• _Activity_
Only the lines from the one containing "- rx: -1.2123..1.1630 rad" through the one containing "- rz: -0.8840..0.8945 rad" should be printed, exactly as they appear below, with both ends included.

____ Given information

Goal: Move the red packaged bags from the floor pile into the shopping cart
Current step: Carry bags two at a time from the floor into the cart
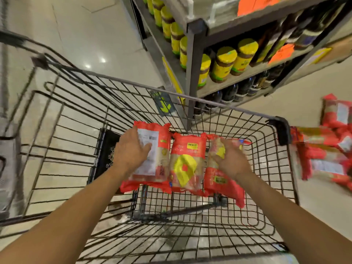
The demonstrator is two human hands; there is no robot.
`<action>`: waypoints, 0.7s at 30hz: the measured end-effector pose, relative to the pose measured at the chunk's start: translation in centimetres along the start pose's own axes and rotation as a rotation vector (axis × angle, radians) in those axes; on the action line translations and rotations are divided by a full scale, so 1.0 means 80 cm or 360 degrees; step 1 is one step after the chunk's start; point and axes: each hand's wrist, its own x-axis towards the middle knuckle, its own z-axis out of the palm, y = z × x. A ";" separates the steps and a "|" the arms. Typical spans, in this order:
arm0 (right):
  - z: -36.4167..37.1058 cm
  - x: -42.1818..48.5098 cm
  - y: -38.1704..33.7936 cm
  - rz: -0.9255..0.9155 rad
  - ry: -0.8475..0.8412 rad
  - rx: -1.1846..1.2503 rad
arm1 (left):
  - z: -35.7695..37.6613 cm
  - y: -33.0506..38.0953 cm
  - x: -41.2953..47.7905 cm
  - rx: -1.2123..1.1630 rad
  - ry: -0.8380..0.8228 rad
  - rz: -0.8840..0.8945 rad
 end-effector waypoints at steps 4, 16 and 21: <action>-0.072 -0.054 -0.095 -0.0271 0.0085 -0.0237 | -0.095 0.066 -0.048 0.0219 0.0004 0.0244; -0.302 -0.236 -0.252 -0.0807 0.0740 -0.0542 | -0.359 0.227 -0.183 0.0385 0.0635 0.0718; -0.364 -0.290 -0.257 -0.0831 0.0896 -0.0533 | -0.402 0.278 -0.210 0.0363 0.0835 0.0893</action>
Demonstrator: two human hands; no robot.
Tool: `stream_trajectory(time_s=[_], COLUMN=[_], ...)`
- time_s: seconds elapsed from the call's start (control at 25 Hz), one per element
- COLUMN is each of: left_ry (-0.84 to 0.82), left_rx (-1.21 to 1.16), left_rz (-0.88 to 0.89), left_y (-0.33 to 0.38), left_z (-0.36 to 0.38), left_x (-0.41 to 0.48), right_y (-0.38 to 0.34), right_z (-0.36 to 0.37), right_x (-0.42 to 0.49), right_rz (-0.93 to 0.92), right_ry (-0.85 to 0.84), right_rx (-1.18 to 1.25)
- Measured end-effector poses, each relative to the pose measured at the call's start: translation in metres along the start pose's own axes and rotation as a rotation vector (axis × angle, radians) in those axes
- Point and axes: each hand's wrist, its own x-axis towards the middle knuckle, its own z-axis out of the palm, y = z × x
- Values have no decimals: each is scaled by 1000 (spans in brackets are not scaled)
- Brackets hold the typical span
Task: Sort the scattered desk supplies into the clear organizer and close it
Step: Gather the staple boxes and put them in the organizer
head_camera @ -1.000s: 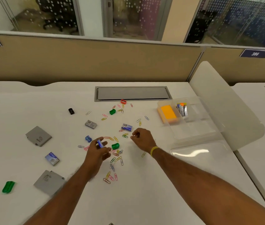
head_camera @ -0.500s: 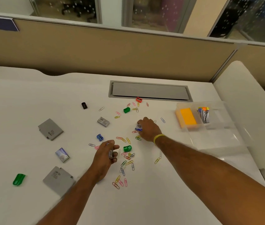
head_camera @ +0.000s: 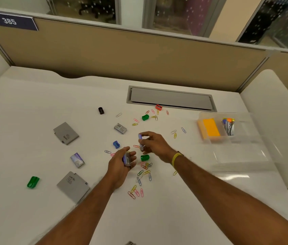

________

• _Response to the exercise_
  - rx: -1.2123..1.1630 rad
  - ry: -0.8380..0.8228 rad
  - rz: -0.8840..0.8945 rad

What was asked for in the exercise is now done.